Ms. Deck said the port state control mechanism is meant to ensure ships are seaworthy and safe for their crews, but authorities are exploiting it.

“Ironically, they’re going so far as to say that it’s unsafe for the people that we rescue, but I mean, it prohibits us from even going to prevent these people from drowning at sea,” she said.

“People are still leaving. August was the deadliest month for crossing the Mediterranean in all of 2020,” she said. According to MSF, last month 111 people died or were reported missing after trying to make the dangerous crossing. The real number is almost certainly higher.

MSF said in a statement that not only are European states failing to conduct search-and-rescue efforts, they have co-opted the Libyan coast guard to police the region. The organization said that since the beginning of this year, almost 8,000 refugees and migrants have been intercepted at sea and forced back to Libya – 32-per-cent more than this time last year.

“We’ve heard of thousands of people being intercepted and sent back to Libya, where they face arbitrary detention and all sorts of things. We hear of people drowning,” said Ms. Deck, adding that people are crossing the sea in lightweight rubber boats.

She said the people Sea-Watch 4 rescued came from Libya, but many of them by way of other countries. A third were children – the youngest just 10 months old. They rescued people with disabilities and women travelling alone, some of them pregnant. Young boys Ms. Deck treated in the clinic on the ship told her they knew they risked drowning but were willing to make the crossing rather than stay in Libya and be forced into arbitrary detention.
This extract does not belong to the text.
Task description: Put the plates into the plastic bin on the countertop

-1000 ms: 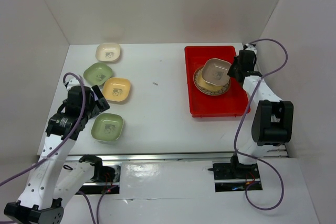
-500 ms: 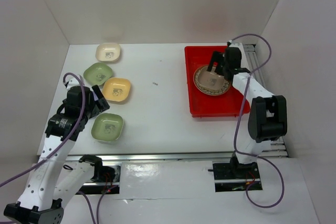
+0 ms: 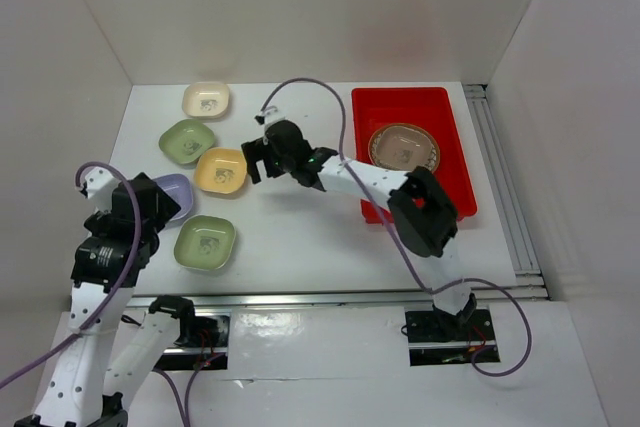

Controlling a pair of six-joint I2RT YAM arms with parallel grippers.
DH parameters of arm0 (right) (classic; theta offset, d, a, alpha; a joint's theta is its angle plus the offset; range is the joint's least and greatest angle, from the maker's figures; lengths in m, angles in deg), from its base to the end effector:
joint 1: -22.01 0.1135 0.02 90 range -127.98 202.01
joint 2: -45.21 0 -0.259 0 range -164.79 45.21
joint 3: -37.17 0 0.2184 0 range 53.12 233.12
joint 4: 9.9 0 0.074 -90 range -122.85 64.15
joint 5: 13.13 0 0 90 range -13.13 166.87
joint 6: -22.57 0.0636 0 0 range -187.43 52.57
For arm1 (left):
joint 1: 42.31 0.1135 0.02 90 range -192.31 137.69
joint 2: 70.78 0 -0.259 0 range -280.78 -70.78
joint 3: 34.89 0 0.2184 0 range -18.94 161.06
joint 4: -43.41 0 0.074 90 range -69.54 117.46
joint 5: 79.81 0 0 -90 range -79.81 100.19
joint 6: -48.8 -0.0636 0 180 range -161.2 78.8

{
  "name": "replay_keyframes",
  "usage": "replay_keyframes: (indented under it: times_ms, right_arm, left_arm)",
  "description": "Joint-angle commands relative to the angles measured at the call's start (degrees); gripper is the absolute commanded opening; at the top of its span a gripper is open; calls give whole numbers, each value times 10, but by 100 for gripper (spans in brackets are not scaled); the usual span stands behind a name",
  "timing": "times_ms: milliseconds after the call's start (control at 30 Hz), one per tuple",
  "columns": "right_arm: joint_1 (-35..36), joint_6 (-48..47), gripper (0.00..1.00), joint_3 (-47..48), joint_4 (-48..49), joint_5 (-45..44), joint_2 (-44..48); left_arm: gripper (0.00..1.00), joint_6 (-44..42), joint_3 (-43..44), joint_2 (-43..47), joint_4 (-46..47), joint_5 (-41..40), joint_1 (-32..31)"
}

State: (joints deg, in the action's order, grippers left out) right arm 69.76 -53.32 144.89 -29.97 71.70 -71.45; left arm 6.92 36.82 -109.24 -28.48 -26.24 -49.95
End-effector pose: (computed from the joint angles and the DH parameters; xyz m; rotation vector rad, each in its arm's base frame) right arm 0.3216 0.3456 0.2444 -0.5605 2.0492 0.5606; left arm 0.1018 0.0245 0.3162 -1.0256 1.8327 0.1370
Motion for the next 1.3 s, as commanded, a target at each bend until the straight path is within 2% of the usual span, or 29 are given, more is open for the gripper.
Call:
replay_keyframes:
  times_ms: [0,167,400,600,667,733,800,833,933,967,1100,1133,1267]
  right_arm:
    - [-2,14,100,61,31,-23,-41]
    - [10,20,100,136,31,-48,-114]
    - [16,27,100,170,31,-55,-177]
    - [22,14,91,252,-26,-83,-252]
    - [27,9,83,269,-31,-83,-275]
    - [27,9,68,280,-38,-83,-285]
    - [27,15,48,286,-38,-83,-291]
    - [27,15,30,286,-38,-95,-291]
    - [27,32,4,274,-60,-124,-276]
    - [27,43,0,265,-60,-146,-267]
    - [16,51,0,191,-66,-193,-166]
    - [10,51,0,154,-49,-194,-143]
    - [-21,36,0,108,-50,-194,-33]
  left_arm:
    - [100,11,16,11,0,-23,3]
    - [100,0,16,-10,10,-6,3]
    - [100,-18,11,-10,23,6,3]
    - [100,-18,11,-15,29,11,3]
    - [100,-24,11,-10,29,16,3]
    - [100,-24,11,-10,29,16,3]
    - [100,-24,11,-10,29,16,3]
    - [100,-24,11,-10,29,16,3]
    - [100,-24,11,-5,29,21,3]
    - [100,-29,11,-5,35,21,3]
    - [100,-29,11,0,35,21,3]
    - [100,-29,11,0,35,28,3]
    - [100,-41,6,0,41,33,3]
She said MSF treated more than 30 people with burns caused by boat fuel mixed with seawater, which creates a corrosive substance.

“People are not making this choice," Ms. Deck said. "It’s something they’re doing because they feel they have no choice left.”

Hannah Wallace Bowman, MSF’s communications manager on the ship, said there is no independent analysis or reporting of what goes on at sea, so MSF does not know at any given time how many people are lost and need help.

“This has now just become kind of an accepted reality in the central Mediterranean: that people will just go missing, and then there’s no follow-up or no questions asked,” she said.